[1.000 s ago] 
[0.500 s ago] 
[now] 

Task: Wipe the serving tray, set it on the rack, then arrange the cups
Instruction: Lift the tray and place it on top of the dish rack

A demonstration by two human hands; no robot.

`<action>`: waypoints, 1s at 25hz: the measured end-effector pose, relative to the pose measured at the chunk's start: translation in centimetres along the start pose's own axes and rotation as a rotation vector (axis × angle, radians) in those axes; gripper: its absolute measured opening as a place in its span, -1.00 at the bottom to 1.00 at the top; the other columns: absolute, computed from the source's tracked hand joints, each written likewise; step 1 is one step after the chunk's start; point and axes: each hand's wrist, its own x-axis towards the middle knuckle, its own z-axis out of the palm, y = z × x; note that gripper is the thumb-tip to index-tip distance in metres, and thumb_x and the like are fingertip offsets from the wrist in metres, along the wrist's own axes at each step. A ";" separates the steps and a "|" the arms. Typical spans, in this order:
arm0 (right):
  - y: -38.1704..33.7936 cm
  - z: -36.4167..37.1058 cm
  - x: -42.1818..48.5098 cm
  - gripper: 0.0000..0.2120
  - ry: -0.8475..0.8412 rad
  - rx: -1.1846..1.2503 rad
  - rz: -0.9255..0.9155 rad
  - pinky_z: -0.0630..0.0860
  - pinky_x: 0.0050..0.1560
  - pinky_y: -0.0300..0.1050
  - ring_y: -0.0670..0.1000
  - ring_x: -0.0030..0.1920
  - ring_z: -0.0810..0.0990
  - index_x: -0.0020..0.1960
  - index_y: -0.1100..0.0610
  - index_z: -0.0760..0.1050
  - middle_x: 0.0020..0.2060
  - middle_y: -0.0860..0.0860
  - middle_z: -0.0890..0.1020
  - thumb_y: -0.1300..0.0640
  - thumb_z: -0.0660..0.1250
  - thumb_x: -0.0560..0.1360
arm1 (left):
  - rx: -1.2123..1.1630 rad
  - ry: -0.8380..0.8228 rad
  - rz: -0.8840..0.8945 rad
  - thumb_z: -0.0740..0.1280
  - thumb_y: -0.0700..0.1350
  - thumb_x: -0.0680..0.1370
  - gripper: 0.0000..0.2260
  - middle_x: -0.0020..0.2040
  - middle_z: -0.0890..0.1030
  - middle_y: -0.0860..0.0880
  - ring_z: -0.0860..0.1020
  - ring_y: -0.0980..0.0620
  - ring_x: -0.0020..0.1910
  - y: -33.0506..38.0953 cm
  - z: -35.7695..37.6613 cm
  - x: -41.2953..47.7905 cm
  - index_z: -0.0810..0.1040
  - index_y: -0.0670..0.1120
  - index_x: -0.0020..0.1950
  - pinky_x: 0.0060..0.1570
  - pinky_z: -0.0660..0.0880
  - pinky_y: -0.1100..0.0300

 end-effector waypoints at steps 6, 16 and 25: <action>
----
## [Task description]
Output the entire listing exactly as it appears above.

## [Answer to this task]
[1.000 s ago] 
[0.500 s ago] 
[now] 

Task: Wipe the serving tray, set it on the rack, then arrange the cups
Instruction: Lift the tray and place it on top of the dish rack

A demonstration by two human hands; no robot.

`<action>`: waypoints, 1s at 25hz: the measured end-effector pose, relative to the pose measured at the chunk's start: translation in centimetres along the start pose's own axes and rotation as a rotation vector (axis × angle, radians) in those axes; gripper: its absolute measured opening as a place in its span, -1.00 at the bottom to 1.00 at the top; the other columns: absolute, computed from the source's tracked hand joints, each written likewise; step 1 is one step after the chunk's start; point and axes: each hand's wrist, its own x-axis towards the middle knuckle, its own z-axis out of the palm, y = z × x; note that gripper is the thumb-tip to index-tip distance in metres, and thumb_x and the like are fingertip offsets from the wrist in metres, along the wrist's own axes at each step. A ";" separates the steps and a "|" the arms. Typical spans, in this order:
arm0 (right):
  - y: -38.1704..33.7936 cm
  - z: -36.4167..37.1058 cm
  - x: -42.1818..48.5098 cm
  - gripper: 0.0000..0.2120
  - ry: -0.8475..0.8412 rad
  - rx: -1.1846..1.2503 rad
  - rz: -0.9255..0.9155 rad
  - pinky_z: -0.0630..0.0860
  - pinky_x: 0.0050..0.1560
  - pinky_y: -0.0300..0.1050
  - ring_y: -0.0670..0.1000
  - ring_x: -0.0030..0.1920
  - ring_z: -0.0810..0.0990
  - index_x: -0.0020..0.1960
  - index_y: -0.1100..0.0610
  - index_z: -0.0760..0.1050
  - middle_x: 0.0020..0.2060
  - middle_y: -0.0860..0.0860
  - middle_z: -0.0890..0.1020
  - thumb_y: -0.1300..0.0640
  - thumb_z: -0.0660..0.1250
  - thumb_x: -0.0560..0.1360
arm1 (left):
  - rx: -1.2123..1.1630 rad
  - ry: -0.8380..0.8228 rad
  - rz: -0.8840..0.8945 rad
  - thumb_z: -0.0740..0.1280
  - thumb_y: -0.0700..0.1350
  - thumb_x: -0.0680..0.1370
  - gripper: 0.0000..0.2260
  - middle_x: -0.0020..0.2040
  - middle_z: -0.0890..0.1030
  - middle_y: -0.0860..0.0880
  - ring_z: -0.0860..0.1020
  - ring_y: -0.0980..0.0620
  - ring_x: -0.0020..0.1910
  - y: -33.0506..38.0953 cm
  - z: -35.7695..37.6613 cm
  - x: -41.2953..47.7905 cm
  - index_z: -0.0810..0.1040
  - index_y: -0.0670..0.1120
  - index_x: -0.0020..0.1950
  - pinky_x: 0.0060..0.1570
  - pinky_z: -0.0660..0.0880
  - pinky_y: -0.1100..0.0300

 end-effector waypoints at steps 6, 16 and 25: <action>

This concludes the output.